*GOAL OF THE EXERCISE*. Every line of the listing that contains the word "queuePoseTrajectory" is to be copied out.

*INFORMATION PROVIDED*.
::::::
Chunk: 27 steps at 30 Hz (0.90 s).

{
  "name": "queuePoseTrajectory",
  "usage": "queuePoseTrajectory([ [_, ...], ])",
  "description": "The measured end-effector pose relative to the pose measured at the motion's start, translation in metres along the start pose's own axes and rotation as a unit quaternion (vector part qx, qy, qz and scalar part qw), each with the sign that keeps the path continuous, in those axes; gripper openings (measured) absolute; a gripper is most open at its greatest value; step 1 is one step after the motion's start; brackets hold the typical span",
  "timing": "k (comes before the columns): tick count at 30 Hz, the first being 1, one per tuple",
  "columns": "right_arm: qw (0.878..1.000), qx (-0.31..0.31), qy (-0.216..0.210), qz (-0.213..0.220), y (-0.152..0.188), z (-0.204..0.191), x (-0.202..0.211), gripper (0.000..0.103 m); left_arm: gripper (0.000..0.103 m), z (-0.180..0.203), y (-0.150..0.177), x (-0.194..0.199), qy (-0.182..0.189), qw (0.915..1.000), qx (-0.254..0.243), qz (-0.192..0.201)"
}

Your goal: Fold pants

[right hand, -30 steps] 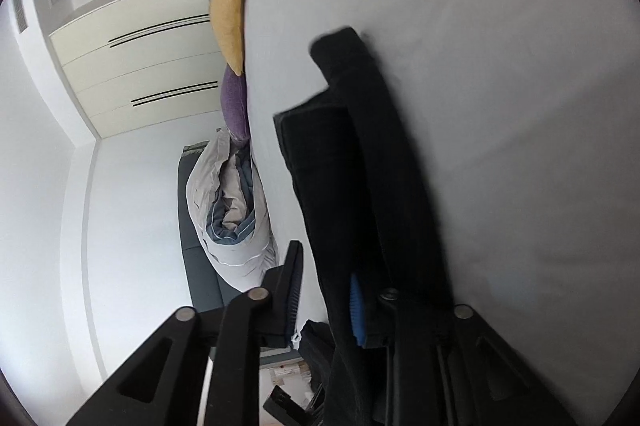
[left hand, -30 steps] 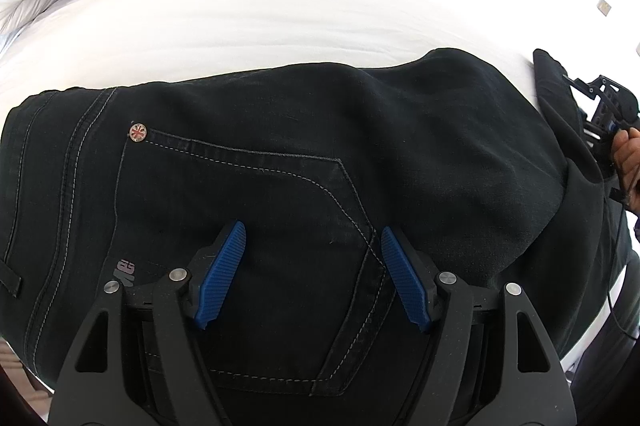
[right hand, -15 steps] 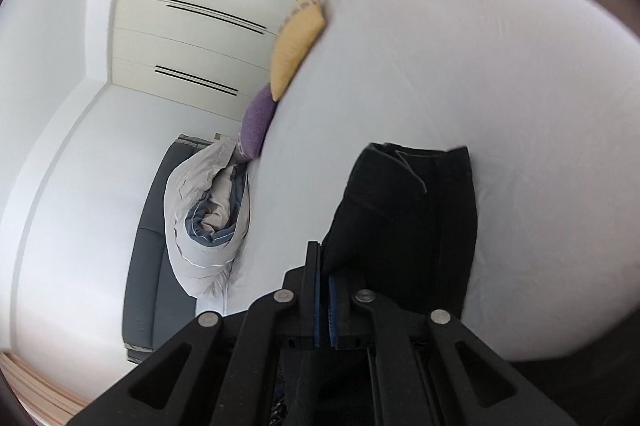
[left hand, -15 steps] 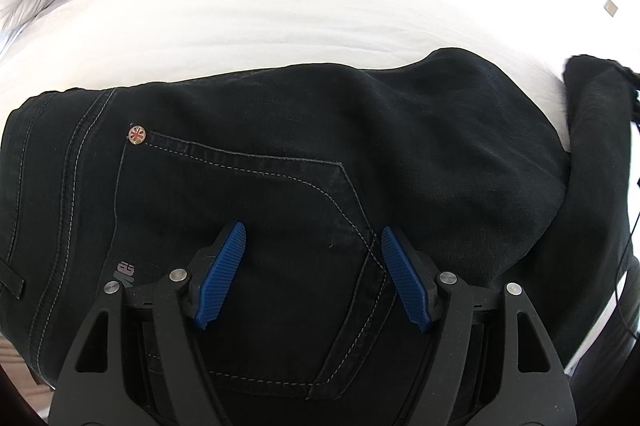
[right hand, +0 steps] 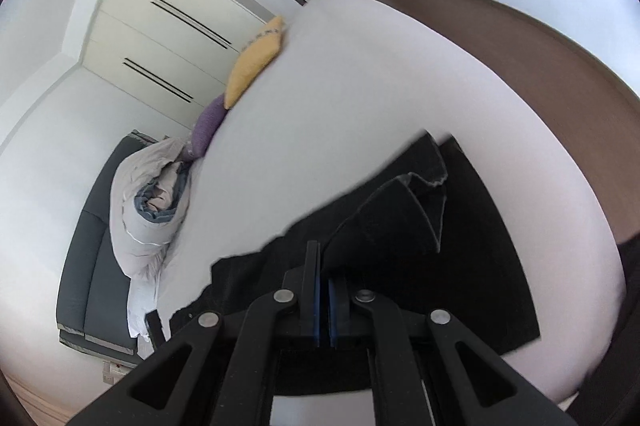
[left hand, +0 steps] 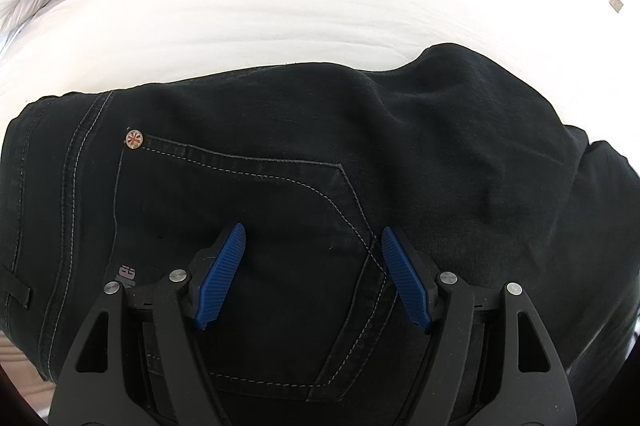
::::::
*FINAL ANSWER*.
  "name": "queuePoseTrajectory",
  "usage": "queuePoseTrajectory([ [_, ...], ])",

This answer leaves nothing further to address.